Polarization variability arising from clumps in the winds of Wolf-Rayet stars

Polarimetric and photometric variability of Wolf-Rayet (WR) stars as caused by clumps in the winds is revisited. In our model, which is improved from Li et al., radial expansion of the thickness is accounted for, but we retain dependence on the beta velocity law and stellar occultation effects. We again search for parameters that can yield results consistent with observations in regards to the mean polarization (p) over bar, the ratio R = sigma(p)/sigma(phot) of polarimetric to photometric variability and the volume filling factor f(V). Clump generation and spatial distribution are randomized by the Monte Carlo method so as to produce clumps which are, in the mean, distributed uniformly in space and have time intervals that obey a Gaussian distribution. The generated clumps move radially outward with a velocity law determined by a beta index, and the angular size of clumps is assumed to be fixed.

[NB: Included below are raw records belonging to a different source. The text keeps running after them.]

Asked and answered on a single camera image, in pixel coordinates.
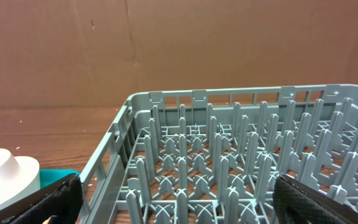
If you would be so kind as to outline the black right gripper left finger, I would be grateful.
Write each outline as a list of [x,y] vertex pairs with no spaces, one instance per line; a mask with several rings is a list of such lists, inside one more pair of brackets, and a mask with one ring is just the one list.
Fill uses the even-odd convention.
[[0,224],[52,223],[72,224],[83,204],[82,183],[78,174],[69,174],[47,187],[4,209]]

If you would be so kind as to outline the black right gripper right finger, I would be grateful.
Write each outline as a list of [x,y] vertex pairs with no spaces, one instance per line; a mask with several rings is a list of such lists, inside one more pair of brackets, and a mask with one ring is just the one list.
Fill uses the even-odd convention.
[[278,175],[273,190],[278,223],[358,223],[358,212],[288,175]]

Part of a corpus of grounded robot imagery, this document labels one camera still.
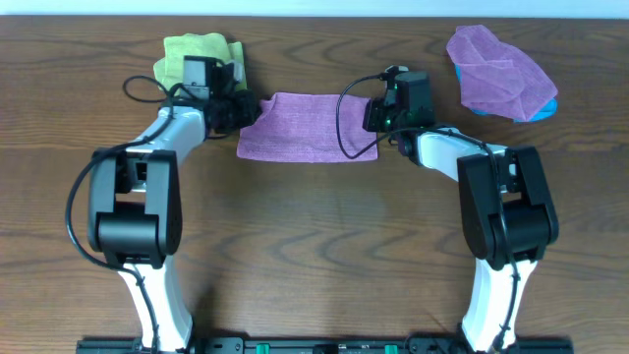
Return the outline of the purple microfiber cloth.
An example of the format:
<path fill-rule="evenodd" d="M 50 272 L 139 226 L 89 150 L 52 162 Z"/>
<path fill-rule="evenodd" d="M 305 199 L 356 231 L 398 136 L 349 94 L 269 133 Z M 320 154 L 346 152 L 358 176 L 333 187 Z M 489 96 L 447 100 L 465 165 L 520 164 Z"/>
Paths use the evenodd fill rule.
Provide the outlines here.
<path fill-rule="evenodd" d="M 256 122 L 240 131 L 237 156 L 265 162 L 337 163 L 378 158 L 376 139 L 363 129 L 369 100 L 337 94 L 277 92 L 259 103 Z"/>

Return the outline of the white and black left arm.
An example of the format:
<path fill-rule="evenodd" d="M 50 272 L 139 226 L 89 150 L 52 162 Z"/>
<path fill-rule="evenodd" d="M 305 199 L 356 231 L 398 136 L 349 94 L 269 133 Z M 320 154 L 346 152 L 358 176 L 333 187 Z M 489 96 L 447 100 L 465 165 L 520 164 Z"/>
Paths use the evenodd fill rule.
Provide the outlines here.
<path fill-rule="evenodd" d="M 174 255 L 182 237 L 178 168 L 192 150 L 251 126 L 254 93 L 231 79 L 177 84 L 133 141 L 97 150 L 88 172 L 87 239 L 125 280 L 143 326 L 142 352 L 187 350 L 193 318 Z"/>

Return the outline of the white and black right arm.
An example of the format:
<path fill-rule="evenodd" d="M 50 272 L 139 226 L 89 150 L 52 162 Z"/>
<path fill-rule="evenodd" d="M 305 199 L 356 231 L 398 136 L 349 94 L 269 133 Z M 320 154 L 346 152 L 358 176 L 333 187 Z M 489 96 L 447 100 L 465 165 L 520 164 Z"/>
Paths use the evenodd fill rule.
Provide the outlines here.
<path fill-rule="evenodd" d="M 414 163 L 458 184 L 462 229 L 476 262 L 461 323 L 467 348 L 506 353 L 528 279 L 558 237 L 558 220 L 534 147 L 504 147 L 437 126 L 426 94 L 405 102 L 389 90 L 370 101 L 363 127 L 398 143 Z"/>

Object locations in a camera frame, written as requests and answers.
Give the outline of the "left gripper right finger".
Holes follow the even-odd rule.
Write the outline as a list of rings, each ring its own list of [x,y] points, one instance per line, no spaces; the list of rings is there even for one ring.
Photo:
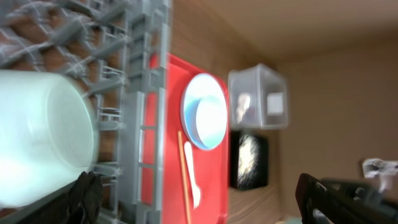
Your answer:
[[[303,173],[295,190],[303,224],[397,224],[397,203],[365,182]]]

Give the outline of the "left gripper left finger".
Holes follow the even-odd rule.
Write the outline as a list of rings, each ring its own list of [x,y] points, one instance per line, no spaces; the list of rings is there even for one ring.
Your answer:
[[[69,192],[44,205],[20,224],[95,224],[102,201],[100,176],[82,172]]]

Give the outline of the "green bowl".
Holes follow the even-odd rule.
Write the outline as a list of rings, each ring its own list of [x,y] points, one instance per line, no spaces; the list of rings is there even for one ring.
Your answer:
[[[1,208],[30,205],[92,170],[99,129],[75,80],[1,70]]]

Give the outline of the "food scraps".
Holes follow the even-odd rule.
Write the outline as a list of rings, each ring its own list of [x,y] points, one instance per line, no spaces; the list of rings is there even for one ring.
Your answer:
[[[251,135],[244,134],[239,140],[238,179],[240,189],[250,189],[258,175],[259,143]]]

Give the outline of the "wooden chopstick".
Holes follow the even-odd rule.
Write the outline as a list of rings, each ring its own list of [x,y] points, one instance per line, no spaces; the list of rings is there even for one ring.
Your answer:
[[[187,224],[191,224],[192,221],[191,221],[190,207],[189,207],[190,199],[189,199],[189,195],[188,195],[187,171],[186,171],[186,165],[185,165],[185,156],[184,156],[184,151],[183,151],[183,142],[182,142],[182,132],[181,131],[177,132],[177,137],[178,137],[178,151],[180,154],[180,165],[181,165],[181,171],[182,171],[185,214],[186,214]]]

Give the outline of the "small light blue bowl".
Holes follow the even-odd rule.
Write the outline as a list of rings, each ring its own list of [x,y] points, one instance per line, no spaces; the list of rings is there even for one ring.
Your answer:
[[[205,151],[213,150],[226,133],[226,103],[215,96],[203,97],[198,103],[195,121],[198,147]]]

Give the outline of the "large light blue plate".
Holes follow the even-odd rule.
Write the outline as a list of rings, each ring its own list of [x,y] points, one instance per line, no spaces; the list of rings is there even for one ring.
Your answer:
[[[180,104],[180,119],[184,133],[189,141],[196,147],[198,147],[199,143],[195,121],[197,106],[199,101],[205,96],[215,96],[226,103],[226,96],[223,92],[221,83],[213,75],[208,73],[199,73],[198,75],[195,75],[185,87]]]

By fitting the observed sigma(p)/sigma(phot) and the volume filling factor f(V), clump velocity law index beta (similar to 2) and clump ejection rate beta (similar to 1) are inferred, and are found to be well constrained. In addition, the subpeak features of broad emission lines seem to support the clump ejection rate. Meanwhile, the fraction of total mass loss rate that is contained in clumps is obtained by fitting observed polarization. We conclude that this picture of the clumps' properties produces a valuable diagnostic of WR wind structure.